ASML makes one tool that others need for 7nm and lower fab. It's a tool. It's not the ecosystem. Netherlands cannot do what South Korea and Taiwan do. At the moment, not even China and the US can do it. Etching tools, academic institutions, lens etc, China has them and has them in spades. EUVL may be the major obstacle for silicon but I only see China and the US going after alternatives/ different principles of physics as alternative technologies to silicon.
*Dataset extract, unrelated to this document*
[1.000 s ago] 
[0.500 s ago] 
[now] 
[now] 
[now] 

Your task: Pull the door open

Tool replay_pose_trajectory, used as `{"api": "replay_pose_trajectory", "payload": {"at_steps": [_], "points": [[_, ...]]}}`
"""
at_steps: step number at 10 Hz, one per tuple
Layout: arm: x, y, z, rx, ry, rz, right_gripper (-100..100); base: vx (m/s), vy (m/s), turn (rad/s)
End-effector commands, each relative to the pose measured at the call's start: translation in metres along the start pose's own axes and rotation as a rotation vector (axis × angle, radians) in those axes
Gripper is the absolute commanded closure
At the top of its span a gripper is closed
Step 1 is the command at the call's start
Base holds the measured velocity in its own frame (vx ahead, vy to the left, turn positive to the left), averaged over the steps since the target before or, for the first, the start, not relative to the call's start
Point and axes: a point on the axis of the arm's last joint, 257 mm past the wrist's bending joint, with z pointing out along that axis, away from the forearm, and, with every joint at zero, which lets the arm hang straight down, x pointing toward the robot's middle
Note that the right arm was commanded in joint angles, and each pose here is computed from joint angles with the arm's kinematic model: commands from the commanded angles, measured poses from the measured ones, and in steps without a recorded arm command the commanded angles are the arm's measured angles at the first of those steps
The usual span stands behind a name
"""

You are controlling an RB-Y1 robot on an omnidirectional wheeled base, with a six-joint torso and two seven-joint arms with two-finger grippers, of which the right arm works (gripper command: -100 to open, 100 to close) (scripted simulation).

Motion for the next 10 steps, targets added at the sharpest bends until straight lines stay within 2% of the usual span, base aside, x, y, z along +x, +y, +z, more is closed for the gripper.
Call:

EU being confident in this is like Ozito being confident they can build a submarine just because submarine builders happen to use one of their tools. China invests more in this than EU simply because it needs to more than the EU. The EU wants to narrow or empty the gap because it's nice to have. China needs to because it won't have as many competitive players as it did in many fields if it doesn't. Sure Chinese market can support it somewhat and China doesn't need 7nm for military or even vital equipment. This is all "nice to have" stuff but for China's ambition of becoming totally self sufficient in this nice to have industry, it is an absolute must. You can rest assured China is not reluctant to invest in this. Even with diminishing returns on investment, it appears to still struggle on it despite everyone knowing silicon isn't only going to hit a wall within 10 years but the economic returns for investing in getting to 2nm is going to be exponentially reduced.